Escribo esta entrada desde el aeropuerto de Kigali, justo antes de volver a España de un viaje, esta vez por Ruanda. Quería resumirles la historia de estas vacaciones para que conozcan las vidas de personas que hacen de este mundo un lugar más habitable y más humano, sobre todo cuando la otra parte se empeña en conseguir lo contrario. No es que los negritos sean buenas personas desde que nacen, como si el color de la piel tuviese algo que ver, niet. Sólo que hasta dónde he conocido en este periplo, estas gentes inocentes parece que nunca rompieron un plato. Según en qué sentido, cuesta bastante creer que en 1994 se pasaran unos a otros alegremente por el machete. Hagan la prueba y busquen en Google: ‘Ruanda’, en seguida les aparecerá a su lado ‘1994’, año del genocidio.

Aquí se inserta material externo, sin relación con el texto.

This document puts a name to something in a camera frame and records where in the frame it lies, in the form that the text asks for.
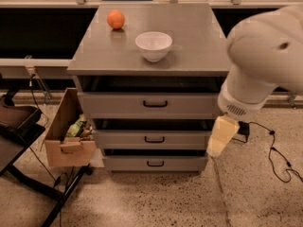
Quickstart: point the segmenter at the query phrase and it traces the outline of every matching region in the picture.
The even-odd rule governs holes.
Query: bowl
[[[169,53],[172,38],[168,34],[152,31],[138,35],[135,44],[146,60],[157,62]]]

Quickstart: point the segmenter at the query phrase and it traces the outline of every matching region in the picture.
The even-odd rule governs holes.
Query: gray cabinet
[[[124,13],[122,30],[107,26],[111,9]],[[137,35],[151,30],[173,39],[171,51],[157,63],[143,59],[134,43]],[[67,71],[106,169],[205,168],[207,141],[220,114],[217,96],[230,67],[225,43],[208,4],[98,8]]]

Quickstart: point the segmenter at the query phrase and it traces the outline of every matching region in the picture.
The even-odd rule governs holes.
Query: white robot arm
[[[275,88],[303,94],[303,7],[241,21],[228,35],[227,52],[234,64],[219,94],[225,116],[215,122],[207,148],[211,156],[220,155],[238,121],[250,122]]]

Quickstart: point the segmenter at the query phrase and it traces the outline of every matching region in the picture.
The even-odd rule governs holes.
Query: drawer handle
[[[150,161],[147,161],[147,165],[150,167],[161,167],[164,165],[164,161],[159,162],[159,163],[150,163]]]
[[[147,136],[144,137],[146,143],[163,143],[165,141],[165,137],[163,136],[162,139],[149,139]]]
[[[168,106],[168,101],[165,100],[163,104],[148,104],[146,100],[143,100],[143,106],[147,108],[165,108]]]

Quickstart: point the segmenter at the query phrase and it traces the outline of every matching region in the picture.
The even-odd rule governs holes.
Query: open cardboard box
[[[82,113],[77,89],[67,88],[45,137],[49,166],[87,166],[90,163],[96,150],[95,142],[80,141],[79,137],[65,137],[69,126]]]

Y sin embargo aquí he comprendido las palabras de Andrés Montes: «la vida puede ser maravillosa».


Vídeo de presentación de la charla que di en el IES La Rosaleda (Málaga) con el proyecto que inicié junto a mis alumnos y demás miembros del claustro de profesores.

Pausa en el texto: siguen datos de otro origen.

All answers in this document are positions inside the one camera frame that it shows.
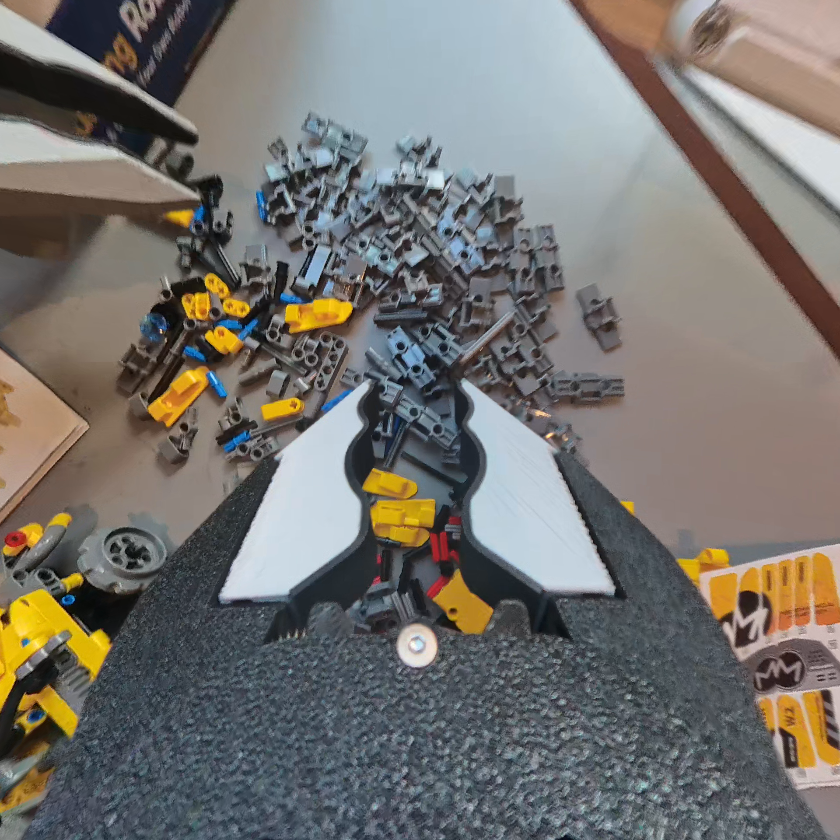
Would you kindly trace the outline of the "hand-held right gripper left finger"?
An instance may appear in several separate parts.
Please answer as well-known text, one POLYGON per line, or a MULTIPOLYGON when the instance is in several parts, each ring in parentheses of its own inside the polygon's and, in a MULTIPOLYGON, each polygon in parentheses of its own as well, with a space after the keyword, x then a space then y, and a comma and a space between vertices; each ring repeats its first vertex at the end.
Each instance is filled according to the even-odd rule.
POLYGON ((375 572, 363 483, 374 464, 376 393, 363 381, 276 457, 219 591, 221 605, 349 606, 375 572))

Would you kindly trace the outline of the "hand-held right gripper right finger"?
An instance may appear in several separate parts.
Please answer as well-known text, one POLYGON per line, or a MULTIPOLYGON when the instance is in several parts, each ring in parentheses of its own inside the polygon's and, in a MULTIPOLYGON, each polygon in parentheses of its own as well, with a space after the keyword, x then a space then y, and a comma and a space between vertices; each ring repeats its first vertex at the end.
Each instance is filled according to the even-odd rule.
POLYGON ((459 384, 464 535, 540 594, 616 594, 559 468, 558 451, 468 381, 459 384))

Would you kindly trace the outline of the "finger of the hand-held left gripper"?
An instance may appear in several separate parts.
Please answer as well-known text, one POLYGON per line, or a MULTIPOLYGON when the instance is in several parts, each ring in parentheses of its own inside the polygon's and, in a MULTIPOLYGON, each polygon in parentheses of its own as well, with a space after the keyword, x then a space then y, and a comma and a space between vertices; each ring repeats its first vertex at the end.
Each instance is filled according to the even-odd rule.
POLYGON ((1 88, 63 111, 96 117, 177 143, 195 145, 195 125, 99 64, 81 69, 1 45, 1 88))
POLYGON ((2 116, 2 217, 158 217, 200 203, 194 190, 110 145, 2 116))

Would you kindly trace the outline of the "toy brick instruction booklet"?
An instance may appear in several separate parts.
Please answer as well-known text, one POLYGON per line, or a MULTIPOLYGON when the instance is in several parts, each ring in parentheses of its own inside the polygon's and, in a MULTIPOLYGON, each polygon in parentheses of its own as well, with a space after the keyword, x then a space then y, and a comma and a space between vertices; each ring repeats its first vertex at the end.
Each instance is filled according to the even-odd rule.
POLYGON ((1 350, 1 519, 88 431, 88 422, 1 350))

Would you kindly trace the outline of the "grey desk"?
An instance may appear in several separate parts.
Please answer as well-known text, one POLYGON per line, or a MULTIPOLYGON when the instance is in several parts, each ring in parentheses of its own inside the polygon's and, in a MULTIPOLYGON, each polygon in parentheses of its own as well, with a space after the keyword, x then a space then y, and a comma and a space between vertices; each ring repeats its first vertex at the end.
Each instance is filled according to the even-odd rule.
MULTIPOLYGON (((625 377, 624 399, 558 411, 593 475, 680 556, 838 542, 838 362, 571 5, 237 2, 178 109, 196 170, 224 179, 233 261, 264 244, 302 262, 256 190, 310 111, 366 136, 375 166, 431 135, 452 171, 514 175, 525 223, 560 242, 554 362, 625 377)), ((221 406, 203 395, 173 467, 115 380, 177 249, 123 218, 77 242, 67 261, 2 253, 2 345, 90 424, 7 526, 68 508, 81 537, 158 524, 176 548, 230 488, 221 406)))

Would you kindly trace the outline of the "blue cardboard box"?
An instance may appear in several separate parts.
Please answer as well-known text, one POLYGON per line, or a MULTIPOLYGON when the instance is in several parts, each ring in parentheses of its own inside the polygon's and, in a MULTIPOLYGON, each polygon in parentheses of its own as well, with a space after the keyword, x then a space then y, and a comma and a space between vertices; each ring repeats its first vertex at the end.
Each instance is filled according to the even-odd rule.
POLYGON ((173 108, 233 1, 62 1, 46 25, 173 108))

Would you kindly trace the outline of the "yellow toy brick vehicle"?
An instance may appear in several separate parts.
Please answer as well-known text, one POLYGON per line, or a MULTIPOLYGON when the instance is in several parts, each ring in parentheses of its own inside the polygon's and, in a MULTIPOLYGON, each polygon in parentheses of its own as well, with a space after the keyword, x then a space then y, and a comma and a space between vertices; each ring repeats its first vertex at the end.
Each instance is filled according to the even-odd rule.
POLYGON ((2 838, 20 838, 122 625, 172 553, 164 524, 57 513, 2 533, 2 838))

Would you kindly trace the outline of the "yellow striped leaflet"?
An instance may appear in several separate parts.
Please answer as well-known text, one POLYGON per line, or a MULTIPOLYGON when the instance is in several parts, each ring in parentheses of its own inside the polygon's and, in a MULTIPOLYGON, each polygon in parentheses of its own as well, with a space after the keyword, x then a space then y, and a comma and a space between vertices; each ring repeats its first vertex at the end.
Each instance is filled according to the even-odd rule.
POLYGON ((839 545, 733 565, 724 549, 677 563, 746 669, 794 786, 839 784, 839 545))

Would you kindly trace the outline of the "pile of loose toy bricks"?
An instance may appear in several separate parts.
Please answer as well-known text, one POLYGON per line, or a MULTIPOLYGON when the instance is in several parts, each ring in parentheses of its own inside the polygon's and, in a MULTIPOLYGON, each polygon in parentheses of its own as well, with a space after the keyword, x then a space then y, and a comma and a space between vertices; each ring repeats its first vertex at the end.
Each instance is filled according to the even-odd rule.
MULTIPOLYGON (((258 218, 301 258, 297 268, 272 262, 261 239, 234 266, 221 177, 188 181, 191 155, 160 157, 201 203, 170 215, 182 226, 183 276, 161 279, 120 361, 118 388, 132 414, 164 427, 159 457, 173 466, 191 454, 198 403, 211 396, 216 451, 267 479, 284 447, 372 382, 374 464, 363 490, 375 570, 345 606, 353 630, 432 620, 480 634, 511 601, 530 632, 568 637, 563 599, 610 597, 537 593, 464 535, 470 474, 462 470, 459 384, 477 386, 558 454, 576 455, 579 437, 558 410, 619 404, 625 377, 564 369, 552 357, 553 299, 564 293, 560 244, 551 224, 523 223, 511 175, 450 171, 431 137, 412 135, 397 142, 395 163, 372 169, 367 142, 310 112, 295 148, 282 138, 269 144, 258 218)), ((213 572, 212 606, 262 605, 221 605, 219 591, 268 484, 247 512, 224 505, 203 540, 187 545, 221 539, 209 560, 190 558, 191 570, 213 572)), ((263 602, 275 613, 275 635, 303 630, 322 603, 263 602)))

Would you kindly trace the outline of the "clipboard with instruction sheet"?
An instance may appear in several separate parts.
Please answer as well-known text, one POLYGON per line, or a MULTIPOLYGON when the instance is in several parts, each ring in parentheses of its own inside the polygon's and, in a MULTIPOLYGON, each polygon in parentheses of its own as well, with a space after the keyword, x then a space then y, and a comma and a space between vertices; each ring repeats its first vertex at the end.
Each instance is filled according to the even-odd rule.
POLYGON ((835 137, 838 1, 583 1, 595 25, 672 67, 695 67, 835 137))

El caso es que he visitado tres proyectos humanitarios de esos que cortan la respiración y anudan la garganta. Realidades tan alejadas que se escapan de las portadas de las revistas y los periódicos, evitando estúpidamente que podamos crecer con valores que harían mejor lo que llamamos «países desarrollados».

Mil Colinas es la ONG, la fundación, la familia (como preferimos llamarla quienes hemos tenido la suerte de conocerla de cerca) que creó María Fernández, una joven educadora social de Madrid, junto con Jesús Chamorro, empresario leonés comprometido con este tipo de causas, y otras personas que colaboran y trabajan en uno de los lugares más pobres del globo. Les hablaré de ellos durante todo el curso, pues los lazos que hemos estrechado han sido firmes, y espero que duraderos. Pero ahora permítanme una ligera presentación de Rukara para que vayan penetrando en el lugar donde existe la utopía.

Casi todos los días los pasé en Mil Colinas, y María ha sido quien me ha enseñado la realidad de un país que en números se coloca en el puesto 151 del Índice de Desarrollo Humano. Hablar de esta madrileña e intentar describirla apresuradamente en un par de líneas es algo que no está a mi alcance. De momento sólo puedo afirmar que no he conocido a nadie igual, y dudo que existan personas con un corazón de semejante tamaño. La dedicación y la labor educativa y afectiva que, junto con Safari, Angelique y Olive, arropa a los niños, no sólo es encomiable, sino que, diría, es imprescindible verlo para poder creerlo. Me dedico a la enseñanza, ya saben, pero nunca vi un entorno que encajase de un modo tan cercano el concepto familiar para tratarse de una institución académica o formativa. Es decir, que aquella conclusión a la que llegaba Daniel Pennacen Mal de escuela toma forma en el aula de Mil Colinas.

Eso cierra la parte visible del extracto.